--- TASK GOAL ---
Report how many lines in the listing below include the string "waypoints", and write nothing more.

--- DATASET EXTRACT ---

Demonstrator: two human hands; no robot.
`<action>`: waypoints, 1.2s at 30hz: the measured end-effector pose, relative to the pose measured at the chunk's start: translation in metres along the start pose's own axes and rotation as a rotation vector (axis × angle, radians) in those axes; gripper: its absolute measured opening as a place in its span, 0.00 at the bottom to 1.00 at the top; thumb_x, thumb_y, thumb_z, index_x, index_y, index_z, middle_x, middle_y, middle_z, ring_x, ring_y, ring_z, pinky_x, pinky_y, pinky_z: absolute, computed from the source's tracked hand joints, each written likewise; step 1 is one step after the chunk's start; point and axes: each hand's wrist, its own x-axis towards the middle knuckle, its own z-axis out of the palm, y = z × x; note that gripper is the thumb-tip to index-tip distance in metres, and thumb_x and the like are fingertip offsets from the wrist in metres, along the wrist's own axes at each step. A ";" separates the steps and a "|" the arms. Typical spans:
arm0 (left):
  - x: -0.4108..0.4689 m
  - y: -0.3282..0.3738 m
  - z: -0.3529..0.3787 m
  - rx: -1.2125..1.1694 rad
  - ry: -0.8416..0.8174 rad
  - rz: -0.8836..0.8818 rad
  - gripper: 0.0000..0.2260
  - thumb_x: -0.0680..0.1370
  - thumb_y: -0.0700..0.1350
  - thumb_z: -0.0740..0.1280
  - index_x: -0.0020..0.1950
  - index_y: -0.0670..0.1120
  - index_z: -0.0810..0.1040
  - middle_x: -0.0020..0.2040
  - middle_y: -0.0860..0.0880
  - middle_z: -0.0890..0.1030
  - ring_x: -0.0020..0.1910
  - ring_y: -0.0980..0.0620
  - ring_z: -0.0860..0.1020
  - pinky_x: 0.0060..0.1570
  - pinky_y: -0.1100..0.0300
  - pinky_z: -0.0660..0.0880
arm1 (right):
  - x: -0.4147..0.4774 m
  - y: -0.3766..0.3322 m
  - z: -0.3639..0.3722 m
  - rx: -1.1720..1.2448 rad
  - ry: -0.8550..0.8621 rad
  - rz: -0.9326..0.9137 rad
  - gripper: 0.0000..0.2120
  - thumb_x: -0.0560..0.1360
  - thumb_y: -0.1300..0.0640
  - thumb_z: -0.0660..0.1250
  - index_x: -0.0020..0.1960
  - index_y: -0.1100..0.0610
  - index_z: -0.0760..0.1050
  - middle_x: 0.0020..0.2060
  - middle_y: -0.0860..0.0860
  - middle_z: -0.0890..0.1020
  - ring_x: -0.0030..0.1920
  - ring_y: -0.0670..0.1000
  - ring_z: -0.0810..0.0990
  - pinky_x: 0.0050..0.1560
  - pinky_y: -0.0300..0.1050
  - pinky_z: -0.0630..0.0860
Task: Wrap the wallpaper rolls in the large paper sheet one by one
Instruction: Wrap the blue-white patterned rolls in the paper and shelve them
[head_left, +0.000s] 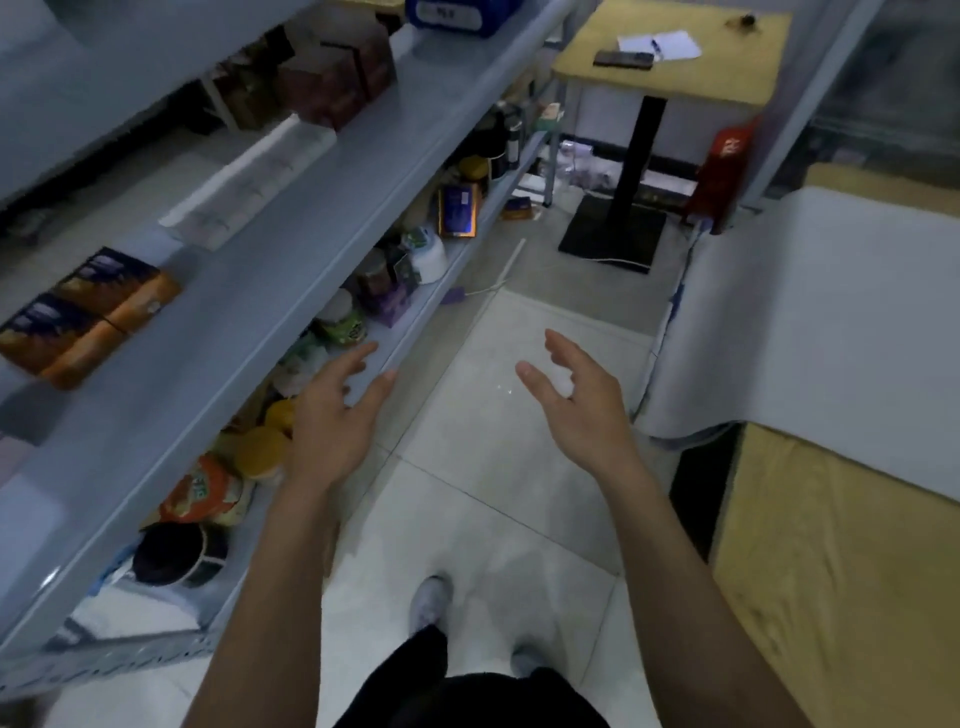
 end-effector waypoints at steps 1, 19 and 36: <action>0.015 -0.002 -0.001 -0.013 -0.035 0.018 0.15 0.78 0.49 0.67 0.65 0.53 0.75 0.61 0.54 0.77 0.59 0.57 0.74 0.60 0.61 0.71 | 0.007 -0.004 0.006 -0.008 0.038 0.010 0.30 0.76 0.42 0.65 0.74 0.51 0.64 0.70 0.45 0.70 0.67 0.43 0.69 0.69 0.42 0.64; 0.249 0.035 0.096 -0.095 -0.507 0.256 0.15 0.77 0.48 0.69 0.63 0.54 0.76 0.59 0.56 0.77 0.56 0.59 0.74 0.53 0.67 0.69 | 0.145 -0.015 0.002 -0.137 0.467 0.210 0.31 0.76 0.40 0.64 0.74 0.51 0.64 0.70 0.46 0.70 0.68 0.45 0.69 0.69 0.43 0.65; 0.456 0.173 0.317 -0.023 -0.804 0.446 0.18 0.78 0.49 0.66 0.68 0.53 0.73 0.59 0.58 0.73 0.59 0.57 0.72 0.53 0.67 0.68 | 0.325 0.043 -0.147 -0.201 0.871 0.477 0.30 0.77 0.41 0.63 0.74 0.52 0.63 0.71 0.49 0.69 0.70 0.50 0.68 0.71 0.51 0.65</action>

--- PROBLEM SOLUTION ---
2